Ressurreição
Morri. Vi o meu enterro. Morri de fome e de sede. Morri de inanição. O coração enfartou. “AVC”.
Após o primeiro impacto ao ver meu corpo estendido vestido de preto e queimado de sol com meus cabelos encaracolados, perguntei-me: “O que faço aqui estendida se minha alma é radiante e tem os raios amarelos do sol”? Possuo a maresia do sorriso dos dias e das tardes, das noites estreladas e o desejo de correr pelos jardins da vida sentindo o cheiro de mato. Não. Não desejo andar pelos Jardins do Éden agora. Não é hora. Preciso voltar. Por que todos me olham e choram? Estou viva! Não me vêem? Olhem, estou aqui gente! Olhem... Olhem!
Meu sorriso cobre o Rio de Janeiro dourado, por que irá ele deitar e dormir se há toda esta cidade para iluminar? Se meus dedos buscam afoito um papel e uma caneta para escrever um poema e um palco para representar meus personagens e travestir-me de outras almas?
Mais a frente está meu chefe parado fingindo chorar. Na verdade está mesmo é preocupado e não se interessa se estou estendida neste corpo estranho: Ele quer o Relatório. O Relatório! Ainda falta a Ata. Onde está a Ata? Sei que é assim que ele deve estar pensando. Eu me esqueci de terminar as enfadonhas letrinhas finais.
Fiquei olhando-me assim sem vida e não gostei: “Esta mulher que carrega meu nome aí deitada, não sou eu”. Meu corpo nasceu para guerrear. Meu corpo nasceu para viver e lutar. Meu corpo nasceu para vencer! Não pode continuar inativo. Não existe esta mulher pálida e fria. Esta esperou que só com o seu "eu" coração pudesse alcançar a verdade e ver a harmonia no mundo. Esta esqueceu que este mundo é de guerra, é olho por olho e dente por dente, onde o mais fraco é esmagado pelo forte e o rico é cada vez mais poderoso...
É preciso empunhar a espada! O coração em uma mão e na outra a espada da Justiça!
Fiz então o enterro desta mulher inválida: Saí desse corpo e firmei-me em meu lugar. Finquei meu coração na Arte da Representação. O Palco iluminado que só me traz emoção e alegria. Agora sim: Revivo integralmente como sempre desejei. Vivo como quero.
Olho meus amigos e amigas de jornada: Todos me saúdam e brindam-me com um “Bom dia!”
Sou feliz ressuscitada. Criei um novo corpo mais possante. Mais atuante, guerreiro, valente, verdadeiro e ainda brasileiro.

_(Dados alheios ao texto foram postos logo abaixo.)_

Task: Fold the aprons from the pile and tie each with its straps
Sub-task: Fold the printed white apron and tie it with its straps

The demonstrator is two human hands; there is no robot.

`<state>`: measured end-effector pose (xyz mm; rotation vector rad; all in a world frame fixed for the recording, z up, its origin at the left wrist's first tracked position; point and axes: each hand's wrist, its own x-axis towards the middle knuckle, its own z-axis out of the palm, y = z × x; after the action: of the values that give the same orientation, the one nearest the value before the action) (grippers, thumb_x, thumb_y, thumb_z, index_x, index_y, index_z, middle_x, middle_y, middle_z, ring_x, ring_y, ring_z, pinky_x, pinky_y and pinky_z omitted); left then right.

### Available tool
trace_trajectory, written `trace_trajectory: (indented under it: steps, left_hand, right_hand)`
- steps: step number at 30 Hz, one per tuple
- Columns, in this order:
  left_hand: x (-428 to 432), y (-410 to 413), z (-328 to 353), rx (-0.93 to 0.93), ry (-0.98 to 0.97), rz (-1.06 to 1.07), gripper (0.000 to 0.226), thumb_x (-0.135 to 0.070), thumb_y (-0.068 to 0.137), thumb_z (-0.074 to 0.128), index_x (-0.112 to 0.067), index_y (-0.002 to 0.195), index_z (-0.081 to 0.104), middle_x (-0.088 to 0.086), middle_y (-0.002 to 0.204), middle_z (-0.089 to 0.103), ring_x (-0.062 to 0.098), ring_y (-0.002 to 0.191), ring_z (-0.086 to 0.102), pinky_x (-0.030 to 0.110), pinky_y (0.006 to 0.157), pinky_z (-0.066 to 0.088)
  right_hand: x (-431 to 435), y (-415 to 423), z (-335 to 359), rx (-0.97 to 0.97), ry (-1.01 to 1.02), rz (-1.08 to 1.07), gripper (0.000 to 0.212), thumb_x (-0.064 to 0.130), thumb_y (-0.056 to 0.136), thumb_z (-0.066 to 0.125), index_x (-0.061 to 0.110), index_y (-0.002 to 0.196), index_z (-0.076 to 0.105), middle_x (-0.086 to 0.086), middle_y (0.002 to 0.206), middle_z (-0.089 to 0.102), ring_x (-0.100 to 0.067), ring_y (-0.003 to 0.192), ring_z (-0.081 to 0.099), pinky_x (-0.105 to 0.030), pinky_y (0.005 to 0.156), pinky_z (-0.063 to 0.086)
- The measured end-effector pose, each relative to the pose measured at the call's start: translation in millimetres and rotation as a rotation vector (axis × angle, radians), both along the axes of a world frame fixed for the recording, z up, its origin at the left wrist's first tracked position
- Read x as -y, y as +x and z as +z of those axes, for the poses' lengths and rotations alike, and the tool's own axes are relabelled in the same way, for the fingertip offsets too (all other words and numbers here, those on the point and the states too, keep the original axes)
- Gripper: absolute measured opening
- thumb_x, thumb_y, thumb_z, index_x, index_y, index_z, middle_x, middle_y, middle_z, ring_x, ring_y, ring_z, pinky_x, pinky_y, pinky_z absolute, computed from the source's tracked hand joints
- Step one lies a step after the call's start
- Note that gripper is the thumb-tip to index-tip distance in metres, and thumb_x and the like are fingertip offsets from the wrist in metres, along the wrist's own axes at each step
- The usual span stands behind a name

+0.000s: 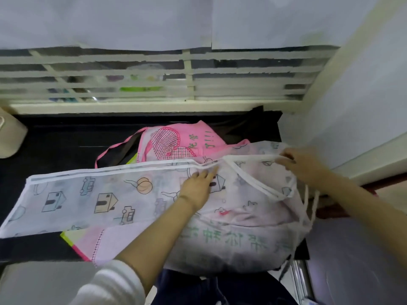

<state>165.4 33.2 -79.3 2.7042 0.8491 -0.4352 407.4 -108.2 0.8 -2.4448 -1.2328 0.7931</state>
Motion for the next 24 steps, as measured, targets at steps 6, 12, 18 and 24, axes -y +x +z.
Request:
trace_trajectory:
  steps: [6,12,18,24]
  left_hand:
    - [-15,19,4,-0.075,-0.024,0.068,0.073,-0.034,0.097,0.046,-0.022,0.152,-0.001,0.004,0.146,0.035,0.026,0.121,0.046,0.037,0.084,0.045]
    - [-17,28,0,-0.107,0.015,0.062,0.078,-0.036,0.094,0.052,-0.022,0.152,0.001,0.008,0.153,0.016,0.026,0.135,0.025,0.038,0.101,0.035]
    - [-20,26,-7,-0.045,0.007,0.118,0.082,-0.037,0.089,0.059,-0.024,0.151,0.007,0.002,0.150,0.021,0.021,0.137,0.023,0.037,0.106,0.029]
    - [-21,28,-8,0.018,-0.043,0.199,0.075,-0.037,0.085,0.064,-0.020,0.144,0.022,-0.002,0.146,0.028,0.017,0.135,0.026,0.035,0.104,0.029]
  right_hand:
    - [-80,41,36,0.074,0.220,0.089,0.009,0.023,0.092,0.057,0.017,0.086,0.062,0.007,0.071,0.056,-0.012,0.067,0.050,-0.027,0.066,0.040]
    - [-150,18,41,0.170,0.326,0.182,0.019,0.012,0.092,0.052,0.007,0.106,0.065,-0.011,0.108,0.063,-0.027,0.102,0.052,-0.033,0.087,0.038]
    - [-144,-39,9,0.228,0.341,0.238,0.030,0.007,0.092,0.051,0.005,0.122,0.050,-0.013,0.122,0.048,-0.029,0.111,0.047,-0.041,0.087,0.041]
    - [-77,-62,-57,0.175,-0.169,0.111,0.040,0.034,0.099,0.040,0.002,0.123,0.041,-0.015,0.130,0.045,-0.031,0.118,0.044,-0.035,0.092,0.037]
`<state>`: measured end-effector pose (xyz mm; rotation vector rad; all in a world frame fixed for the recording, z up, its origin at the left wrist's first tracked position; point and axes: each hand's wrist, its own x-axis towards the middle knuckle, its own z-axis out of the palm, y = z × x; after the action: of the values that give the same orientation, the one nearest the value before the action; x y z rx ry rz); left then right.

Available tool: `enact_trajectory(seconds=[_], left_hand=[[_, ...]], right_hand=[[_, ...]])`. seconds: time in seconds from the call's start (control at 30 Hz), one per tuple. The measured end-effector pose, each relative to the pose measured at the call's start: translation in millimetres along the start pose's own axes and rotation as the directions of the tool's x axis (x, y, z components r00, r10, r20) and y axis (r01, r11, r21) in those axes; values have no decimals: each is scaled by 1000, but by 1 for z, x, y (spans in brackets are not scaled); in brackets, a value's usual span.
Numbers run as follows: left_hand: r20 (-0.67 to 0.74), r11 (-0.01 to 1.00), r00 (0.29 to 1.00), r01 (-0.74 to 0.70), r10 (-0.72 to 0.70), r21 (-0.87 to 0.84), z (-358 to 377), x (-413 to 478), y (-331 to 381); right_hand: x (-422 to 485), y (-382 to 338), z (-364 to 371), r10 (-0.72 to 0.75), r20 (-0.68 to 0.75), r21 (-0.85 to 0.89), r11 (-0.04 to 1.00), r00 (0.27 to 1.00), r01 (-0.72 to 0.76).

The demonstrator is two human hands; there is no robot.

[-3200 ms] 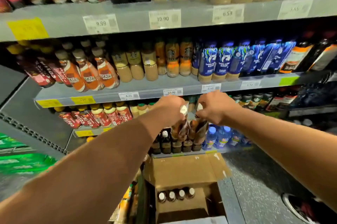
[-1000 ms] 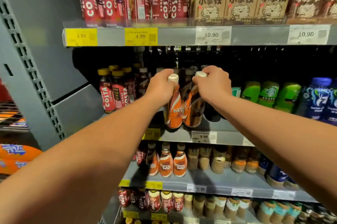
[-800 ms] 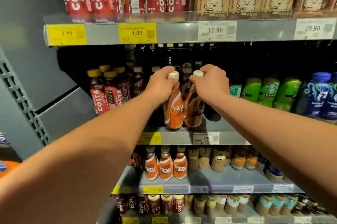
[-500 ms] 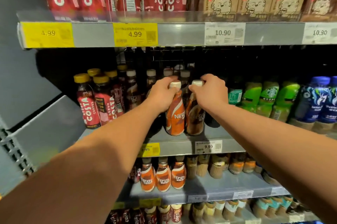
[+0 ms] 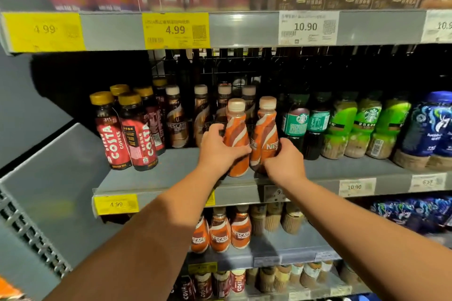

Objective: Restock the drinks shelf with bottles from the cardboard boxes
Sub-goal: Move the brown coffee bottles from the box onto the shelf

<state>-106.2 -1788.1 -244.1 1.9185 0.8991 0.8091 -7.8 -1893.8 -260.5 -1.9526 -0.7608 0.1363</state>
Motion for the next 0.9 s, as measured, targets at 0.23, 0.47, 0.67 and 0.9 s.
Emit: enact_trajectory(seconds=[0.23,0.47,0.67,0.9], left_hand=[[97,972,992,94,-75,-214,-9,-4,-15],[63,988,990,129,-124,-85,3,2,-31],[-17,981,988,148,-151,-125,8,6,-37],[-29,988,991,131,-134,-77,13,11,-37]], right_hand=[[6,7,10,83,0,-89,993,997,-83],[10,2,3,103,77,-148,985,992,-91],[13,6,10,127,2,-148,981,992,-125],[18,9,21,84,-20,-151,985,996,-86]])
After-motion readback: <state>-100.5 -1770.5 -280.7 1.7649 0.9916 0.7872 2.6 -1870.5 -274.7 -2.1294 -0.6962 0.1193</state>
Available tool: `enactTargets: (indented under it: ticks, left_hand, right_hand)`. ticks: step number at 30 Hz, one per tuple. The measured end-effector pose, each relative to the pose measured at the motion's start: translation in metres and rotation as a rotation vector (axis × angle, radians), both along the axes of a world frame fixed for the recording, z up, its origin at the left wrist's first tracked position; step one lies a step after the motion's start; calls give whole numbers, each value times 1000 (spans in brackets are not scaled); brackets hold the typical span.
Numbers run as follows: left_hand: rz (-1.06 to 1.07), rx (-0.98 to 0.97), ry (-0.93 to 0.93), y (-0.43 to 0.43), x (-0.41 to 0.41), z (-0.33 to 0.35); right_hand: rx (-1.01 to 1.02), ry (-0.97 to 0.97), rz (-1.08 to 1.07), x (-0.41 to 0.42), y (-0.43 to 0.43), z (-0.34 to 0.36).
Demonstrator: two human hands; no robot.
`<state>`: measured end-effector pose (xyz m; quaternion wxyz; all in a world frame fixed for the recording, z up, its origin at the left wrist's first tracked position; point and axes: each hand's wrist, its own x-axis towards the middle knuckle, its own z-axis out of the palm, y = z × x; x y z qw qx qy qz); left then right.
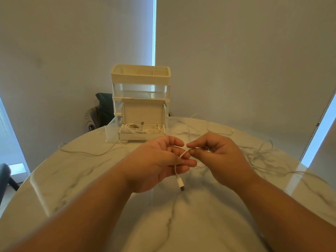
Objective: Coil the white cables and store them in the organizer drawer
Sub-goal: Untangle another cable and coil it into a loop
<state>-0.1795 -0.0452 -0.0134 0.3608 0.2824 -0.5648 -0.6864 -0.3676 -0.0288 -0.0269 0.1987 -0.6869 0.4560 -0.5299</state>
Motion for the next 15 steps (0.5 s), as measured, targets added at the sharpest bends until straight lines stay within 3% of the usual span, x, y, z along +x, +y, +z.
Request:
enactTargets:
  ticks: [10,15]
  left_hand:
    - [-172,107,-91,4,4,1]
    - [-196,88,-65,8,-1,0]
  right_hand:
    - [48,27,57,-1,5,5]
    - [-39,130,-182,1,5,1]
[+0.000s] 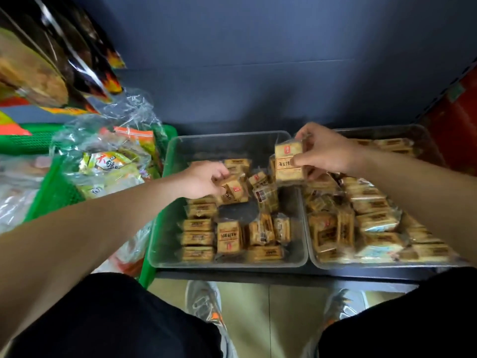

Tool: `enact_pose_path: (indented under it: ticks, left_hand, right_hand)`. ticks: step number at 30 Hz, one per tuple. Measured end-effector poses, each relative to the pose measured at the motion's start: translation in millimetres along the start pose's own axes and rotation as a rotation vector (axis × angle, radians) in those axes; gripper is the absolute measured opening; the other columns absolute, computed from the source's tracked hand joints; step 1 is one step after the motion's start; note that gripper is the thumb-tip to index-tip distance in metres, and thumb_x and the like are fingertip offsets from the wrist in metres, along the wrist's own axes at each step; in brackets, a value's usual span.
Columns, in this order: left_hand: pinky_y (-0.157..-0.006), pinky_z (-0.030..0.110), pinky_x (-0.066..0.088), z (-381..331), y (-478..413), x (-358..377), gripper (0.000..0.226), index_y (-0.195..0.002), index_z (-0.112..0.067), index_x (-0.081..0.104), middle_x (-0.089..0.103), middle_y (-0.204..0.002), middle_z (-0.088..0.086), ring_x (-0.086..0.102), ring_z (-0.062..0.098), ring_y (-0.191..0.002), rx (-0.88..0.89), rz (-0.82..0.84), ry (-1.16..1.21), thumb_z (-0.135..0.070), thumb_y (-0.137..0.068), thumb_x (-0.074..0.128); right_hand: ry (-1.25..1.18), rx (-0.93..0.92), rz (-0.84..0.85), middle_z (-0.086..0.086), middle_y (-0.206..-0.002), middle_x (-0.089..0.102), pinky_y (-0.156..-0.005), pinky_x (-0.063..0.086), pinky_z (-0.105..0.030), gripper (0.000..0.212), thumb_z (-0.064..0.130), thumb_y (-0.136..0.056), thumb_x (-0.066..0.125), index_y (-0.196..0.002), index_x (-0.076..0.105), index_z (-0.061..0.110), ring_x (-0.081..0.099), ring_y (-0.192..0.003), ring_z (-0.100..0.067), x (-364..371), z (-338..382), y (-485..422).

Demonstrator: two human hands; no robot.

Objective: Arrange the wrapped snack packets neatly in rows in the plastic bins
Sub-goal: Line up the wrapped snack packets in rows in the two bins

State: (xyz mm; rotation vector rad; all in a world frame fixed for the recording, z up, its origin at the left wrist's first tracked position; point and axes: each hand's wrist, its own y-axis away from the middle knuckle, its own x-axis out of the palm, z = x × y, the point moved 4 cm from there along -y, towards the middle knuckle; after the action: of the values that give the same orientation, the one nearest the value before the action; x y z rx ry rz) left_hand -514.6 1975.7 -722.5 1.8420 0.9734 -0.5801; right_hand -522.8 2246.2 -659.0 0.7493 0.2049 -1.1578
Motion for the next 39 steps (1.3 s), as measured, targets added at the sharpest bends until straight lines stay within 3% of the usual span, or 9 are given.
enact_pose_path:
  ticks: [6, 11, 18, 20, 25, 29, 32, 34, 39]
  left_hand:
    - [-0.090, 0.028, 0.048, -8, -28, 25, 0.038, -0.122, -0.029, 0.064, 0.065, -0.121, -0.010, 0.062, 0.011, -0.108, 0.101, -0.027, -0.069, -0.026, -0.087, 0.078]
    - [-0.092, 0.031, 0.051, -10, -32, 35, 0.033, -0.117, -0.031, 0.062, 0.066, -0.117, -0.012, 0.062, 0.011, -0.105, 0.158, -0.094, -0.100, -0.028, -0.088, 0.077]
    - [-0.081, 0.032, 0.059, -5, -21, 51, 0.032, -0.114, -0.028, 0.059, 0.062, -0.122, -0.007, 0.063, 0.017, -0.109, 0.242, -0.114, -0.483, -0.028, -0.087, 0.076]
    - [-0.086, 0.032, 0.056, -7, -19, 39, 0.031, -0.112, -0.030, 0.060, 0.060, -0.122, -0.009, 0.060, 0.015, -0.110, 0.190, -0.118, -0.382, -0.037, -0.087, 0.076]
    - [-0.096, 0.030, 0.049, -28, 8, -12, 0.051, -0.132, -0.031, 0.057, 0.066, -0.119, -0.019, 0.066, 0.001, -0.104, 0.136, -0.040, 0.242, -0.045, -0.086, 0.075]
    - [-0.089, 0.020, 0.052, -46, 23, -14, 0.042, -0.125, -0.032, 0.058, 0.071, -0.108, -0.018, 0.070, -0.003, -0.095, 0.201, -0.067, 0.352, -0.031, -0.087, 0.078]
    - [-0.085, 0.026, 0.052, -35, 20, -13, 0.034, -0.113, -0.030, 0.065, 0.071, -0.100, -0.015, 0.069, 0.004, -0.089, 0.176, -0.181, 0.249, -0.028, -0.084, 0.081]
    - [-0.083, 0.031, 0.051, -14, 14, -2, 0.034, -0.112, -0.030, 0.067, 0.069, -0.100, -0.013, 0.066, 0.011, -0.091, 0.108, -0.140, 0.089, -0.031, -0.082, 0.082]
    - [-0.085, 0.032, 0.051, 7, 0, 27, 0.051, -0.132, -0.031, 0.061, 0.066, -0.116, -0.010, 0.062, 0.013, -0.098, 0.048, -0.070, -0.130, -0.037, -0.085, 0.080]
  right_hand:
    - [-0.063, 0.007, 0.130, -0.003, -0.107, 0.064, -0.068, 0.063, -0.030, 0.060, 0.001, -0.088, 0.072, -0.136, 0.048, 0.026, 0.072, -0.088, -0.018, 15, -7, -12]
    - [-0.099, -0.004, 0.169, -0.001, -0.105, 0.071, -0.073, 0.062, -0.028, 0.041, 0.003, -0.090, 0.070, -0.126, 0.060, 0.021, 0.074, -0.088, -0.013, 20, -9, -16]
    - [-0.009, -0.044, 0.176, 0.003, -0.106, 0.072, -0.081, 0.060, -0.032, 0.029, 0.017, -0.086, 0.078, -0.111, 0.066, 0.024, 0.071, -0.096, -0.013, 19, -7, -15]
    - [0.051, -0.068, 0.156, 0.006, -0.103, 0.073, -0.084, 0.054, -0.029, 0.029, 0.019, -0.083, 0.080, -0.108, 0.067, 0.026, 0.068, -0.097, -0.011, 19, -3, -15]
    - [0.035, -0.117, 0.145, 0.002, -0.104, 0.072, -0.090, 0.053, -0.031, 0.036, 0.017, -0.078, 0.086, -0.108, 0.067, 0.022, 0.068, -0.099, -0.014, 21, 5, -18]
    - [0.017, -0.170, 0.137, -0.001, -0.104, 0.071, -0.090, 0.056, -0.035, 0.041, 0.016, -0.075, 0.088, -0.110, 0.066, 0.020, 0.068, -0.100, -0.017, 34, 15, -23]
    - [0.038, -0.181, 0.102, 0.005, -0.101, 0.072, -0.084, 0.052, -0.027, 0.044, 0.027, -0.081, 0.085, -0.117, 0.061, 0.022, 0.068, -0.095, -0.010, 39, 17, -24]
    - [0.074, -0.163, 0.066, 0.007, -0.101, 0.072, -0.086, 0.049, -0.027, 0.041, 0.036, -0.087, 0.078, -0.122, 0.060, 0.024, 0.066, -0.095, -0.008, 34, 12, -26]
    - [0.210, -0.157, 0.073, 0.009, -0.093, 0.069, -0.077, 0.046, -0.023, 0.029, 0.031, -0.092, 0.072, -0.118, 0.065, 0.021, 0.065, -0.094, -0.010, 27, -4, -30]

Renovei-me. Sou vencedora. Dependo unicamente de mim. Amo-me.
Eu, mulher de várias faces, vivendo da aventura de ser outras pessoas, represento a arte do mundo.
Enterraram a mulher sem rosto e agora ressurge a verdadeira em franca ressurreição. Bendigo o dia de hoje. Bendigo a vida que escolhi. Agora, vivo no palco da minha imaginação.